# Whodunit 3000!



## elroy

*Unser altkluger Sprachenthusiast hat noch einen neuen Rekord aufgestellt.

 Herzlichen Glückwunsch!    * ​


----------



## Artrella

*Again mein Freund!!! Du bist the best!!! Wow!!! Congrats Who!!!*


----------



## alc112

Who!!!! Wow!!!!1 You have already reached 3000 posts!!!! I think I congratulated you last week!!!
Congratulations again!!! You will reach Artrella if you continue working as you are doing now.


----------



## timpeac

Aber was ist passiert? Ich glaub's nicht! Schon 3000! Vielen Dank für alle deine Beiträge.


----------



## lauranazario

Congratulations, Whodunit... for 3000 intriguing posts. (Remember, I don't speak German... yet)

Saludos,
LN


----------



## cuchuflete

*Well done Sir!

* I've enjoyed reading your posts in the languages I can manage, and am tempted to learn yours, just to see more of your helpful and witty style in action.

Thank you Dan,
Cuchu
​


----------



## Lancel0t

COngratulations who!


----------



## Jana337

Schon wieder ein Geburtstag???
Das ist ein atemberaubendes Tempo. 
Všechno nejlepší a děkuji za pomoc!

Jana


----------



## Alfry

Congratulation D.
you are a bright boy


----------



## Magg

CONGRATULATIONS, WHO​  
BEST WISHES​  
Magg​


----------



## Whodunit

elroy said:
			
		

> *Unser altkluger Sprachenthusiast hat noch einen neuen Rekord aufgestellt.
> 
> Herzlichen Glückwunsch!    * ​



Haha, thank you very much, Elroy, for creating this wonderful thread. I hope I may keep correcting you.



			
				Artrella said:
			
		

> *Again mein Freund!!! Du bist the best!!! Wow!!! Congrats Who!!!*



Great Denglish, without mistakes. Thank you very much for your congratulation.



			
				alc112 said:
			
		

> Who!!!! Wow!!!!1 You have already reached 3000 posts!!!! I think I congratulated you last week!!!
> Congratulations again!!! You will reach Artrella if you continue working as you are doing now.

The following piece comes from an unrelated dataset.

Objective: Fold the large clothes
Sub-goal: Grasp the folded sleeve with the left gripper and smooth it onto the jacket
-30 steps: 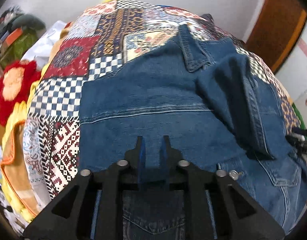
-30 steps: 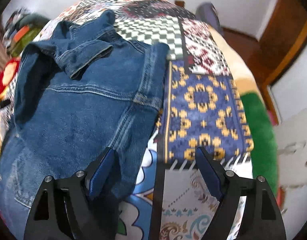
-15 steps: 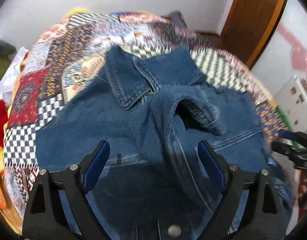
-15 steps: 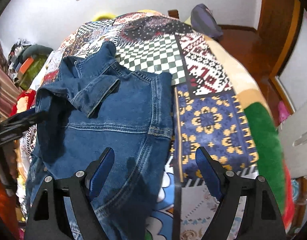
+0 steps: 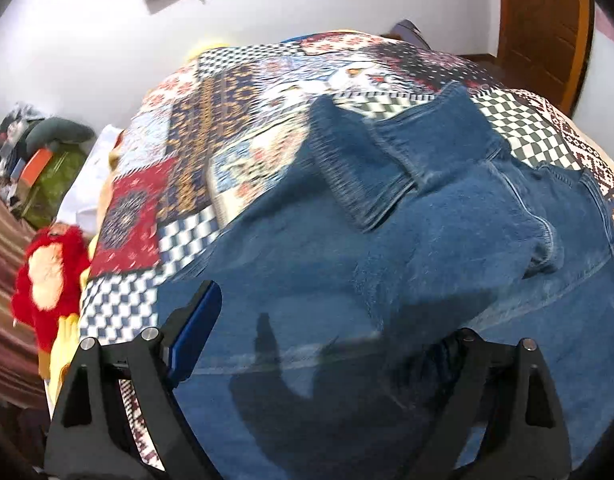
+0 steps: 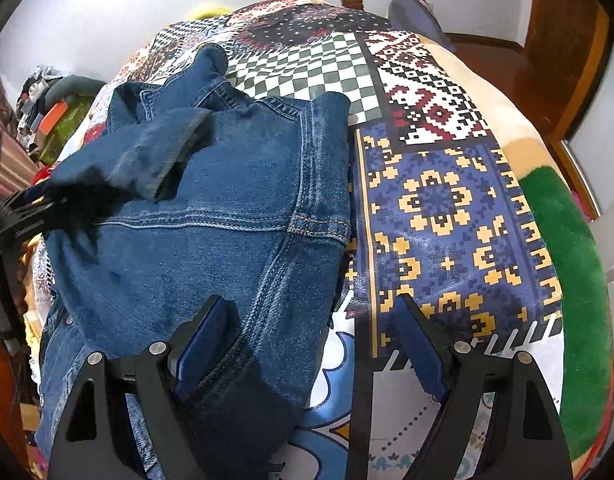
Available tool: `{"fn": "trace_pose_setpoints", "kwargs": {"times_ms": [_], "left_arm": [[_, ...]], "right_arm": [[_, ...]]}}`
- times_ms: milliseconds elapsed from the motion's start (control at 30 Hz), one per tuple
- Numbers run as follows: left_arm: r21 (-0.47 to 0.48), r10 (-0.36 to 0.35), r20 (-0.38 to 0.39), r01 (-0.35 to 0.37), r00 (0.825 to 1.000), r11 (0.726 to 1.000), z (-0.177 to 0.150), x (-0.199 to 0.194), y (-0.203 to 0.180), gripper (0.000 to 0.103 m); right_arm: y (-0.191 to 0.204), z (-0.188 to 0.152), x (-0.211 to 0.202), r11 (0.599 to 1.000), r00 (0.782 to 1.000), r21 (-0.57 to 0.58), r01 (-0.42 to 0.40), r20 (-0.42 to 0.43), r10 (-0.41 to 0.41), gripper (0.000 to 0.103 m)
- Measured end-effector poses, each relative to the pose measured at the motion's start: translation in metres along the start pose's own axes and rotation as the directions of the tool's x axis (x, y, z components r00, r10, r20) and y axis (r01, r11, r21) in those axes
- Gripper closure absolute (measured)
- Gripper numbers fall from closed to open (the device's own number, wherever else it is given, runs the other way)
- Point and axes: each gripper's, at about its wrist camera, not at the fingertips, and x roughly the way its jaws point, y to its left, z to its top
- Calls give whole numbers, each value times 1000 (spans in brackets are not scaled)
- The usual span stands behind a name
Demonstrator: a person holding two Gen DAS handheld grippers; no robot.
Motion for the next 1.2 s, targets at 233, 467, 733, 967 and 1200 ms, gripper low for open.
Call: {"fn": "trace_pose_setpoints", "kwargs": {"times_ms": [233,467,733,967,1200], "left_arm": [[-204,-34,-45,24,998,979,-57,-3,57,8],[-299,-75,-60,54,995,953,-95,0,70,7],[-287,-106,-62,84,992,954,-97,-16,59,8],[98,13,-24,-10,1000,995,-70,-23,-6,8],[183,-40,-55,49,998,982,-44,7,-24,36]], "right_arm": [[4,-1,1,1000,1000,-18,15,11,-15,18],[7,-2,2,998,999,-40,45,13,-45,18],[10,-3,3,996,996,-41,85,11,-85,18],[11,-2,2,994,994,-8,105,-1,-105,17],[10,-3,0,995,995,-11,102,-10,-102,17]]}}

Oh, do you really think so? Artrella is "unovertakable". Thank you Alc, I hope to congratulate you on your second milestone.



			
				timpeac said:
			
		

> Aber was ist passiert? Ich glaub's nicht! Schon 3000! Vielen Dank für alle deine Beiträge.



Wow, your German is unbelievable great. I couldn't find any mistake. Thank you very much.



			
				lauranazario said:
			
		

> Congratulations, Whodunit... for 3000 intriguing posts. (Remember, I don't speak German... yet)
> 
> Saludos,
> LN



Haha, not yet? Visit our German forum (ohh - the commercials) and I'm gonna teach you very good German. Thank you too.



			
				cuchuflete said:
			
		

> *Well done Sir!
> 
> * I've enjoyed reading your posts in the languages I can manage, and am tempted to learn yours, just to see more of your helpful and witty style in action.
> 
> Thank you Dan,
> Cuchu
> ​



I only know German (the new spelling) and a bit of English. Thank you very much, though.



			
				Lancel0t said:
			
		

> COngratulations who!



Oh, I'd never dreamt of a congratulation from the Philippines. Thank you, Lancel0t.



			
				Jana337 said:
			
		

> Schon wieder ein Geburtstag???
> Das ist ein atemberaubendes Tempo.
> Všechno nejlepší a děkuji za pomoc!
> 
> Jana



Děkuji pěkně, Jano. Pomohu ti rád.



			
				Alfry said:
			
		

> Congratulation D.
> you are a bright boy



Well, I think the same goes for you. Thank you for your congatulation.



			
				Magg said:
			
		

> CONGRATULATIONS, WHO​
> BEST WISHES​
> Magg​



Ah, I missed your congratulation, Magg. But now it's there. Thank you very much.


----------



## Agnès E.

Yes, we all wonder: whodunit? and 3000 times?

Proof


----------



## LV4-26

Agnes E. said:
			
		

> Yes, we all wonder: whodunit?


Who has. 
Congratulations.


----------



## VenusEnvy

Whodunit: Congratulations on such an accomplishment! It's true: You bring a certain _je ne sais quoi _ to the forum. Keep it up!


----------



## Cath.S.

You've done it, it is great, and you'll do even better, wonderboy!

*ICH GRATULIERE DIR,*
* DANIEL ! *​Cath​


----------



## Outsider

Congrats, Whodunit!


----------



## elroy

Whodunit said:
			
		

> Haha, thank you very much, Elroy, for creating this wonderful thread. I hope I may keep on  correcting you.
> 
> 
> 
> Great Denglish, without any  mistakes. Thank you very much for your congratulations.
> 
> 
> 
> Oh, do you really think so? Artrella is "unovertakable". Thank you Alc, I hope to congratulate you on a second milestone.
> 
> 
> 
> Wow, your German is unbelievably great. I couldn't find any mistakes. Thank you very much.
> 
> 
> 
> Haha, not yet? Visit our German forum (ohh - the advertising) and I'll  teach you very good German. Thank you too.
> 
> 
> 
> I only know German (with  the new spelling) and a bit of English. Thank you very much, though.
> 
> 
> 
> Oh, I'd never dreamt of being congratulated  from the Philippines. Thank you, Lancel0t.
> 
> 
> 
> Děkuji pěkně, Jano. Pomohu ti rád. (CANNOT CORRECT!   )
> 
> 
> 
> Well, I think the same goes for you. Thank you for your congatulations.
> 
> 
> 
> Ah, I was missing your congratulations, Magg. But now it's there. Thank you very much.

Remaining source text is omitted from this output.